‘I have to ask your pardon, sir,’ a voice observed, ‘but if I am right in taking you for the Prince, I was given to understand that you would be prepared to meet me.’
‘Herr Gordon, I believe?’ said Otto.
‘Herr Oberst Gordon,’ replied that officer. ‘This is rather a ticklish business for a man to be embarked in; and to find that all is to go pleasantly is a great relief to me. The carriage is at hand; shall I have the honour of following your Highness?’
‘Colonel,’ said the Prince, ‘I have now come to that happy moment of my life when I have orders to receive but none to give.’
‘A most philosophical remark,’ returned the Colonel. ‘Begad, a very pertinent remark! it might be Plutarch. I am not a drop’s blood to your Highness, or indeed to any one in this principality; or else I should dislike my orders. But as it is, and since there is nothing unnatural or unbecoming on my side, and your Highness takes it in good part, I begin to believe we may have a capital time together, sir—a capital time.

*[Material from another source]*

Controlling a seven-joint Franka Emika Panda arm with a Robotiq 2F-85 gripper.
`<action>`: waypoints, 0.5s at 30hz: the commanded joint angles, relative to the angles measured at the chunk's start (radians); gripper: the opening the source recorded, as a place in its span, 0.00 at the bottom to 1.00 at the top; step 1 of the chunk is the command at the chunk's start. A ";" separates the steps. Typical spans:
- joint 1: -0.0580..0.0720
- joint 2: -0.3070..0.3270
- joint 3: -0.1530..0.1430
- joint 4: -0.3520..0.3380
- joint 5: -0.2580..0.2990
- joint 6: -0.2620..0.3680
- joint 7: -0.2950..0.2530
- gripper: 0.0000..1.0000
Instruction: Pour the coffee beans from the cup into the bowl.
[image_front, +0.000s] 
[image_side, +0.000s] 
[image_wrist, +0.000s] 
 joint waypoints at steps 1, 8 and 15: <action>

For a gaoler is only a fellow-captive.’
‘May I inquire, Herr Gordon,’ asked Otto, ‘what led you to accept this dangerous and I would fain hope thankless office?’
‘Very natural, I am sure,’ replied the officer of fortune. ‘My pay is, in the meanwhile, doubled.’
‘Well, sir, I will not presume to criticise,’ returned the Prince. ‘And I perceive the carriage.’
Sure enough, at the intersection of two alleys of the Park, a coach and four, conspicuous by its lanterns, stood in waiting. And a little way off about a score of lancers were drawn up under the shadow of the trees.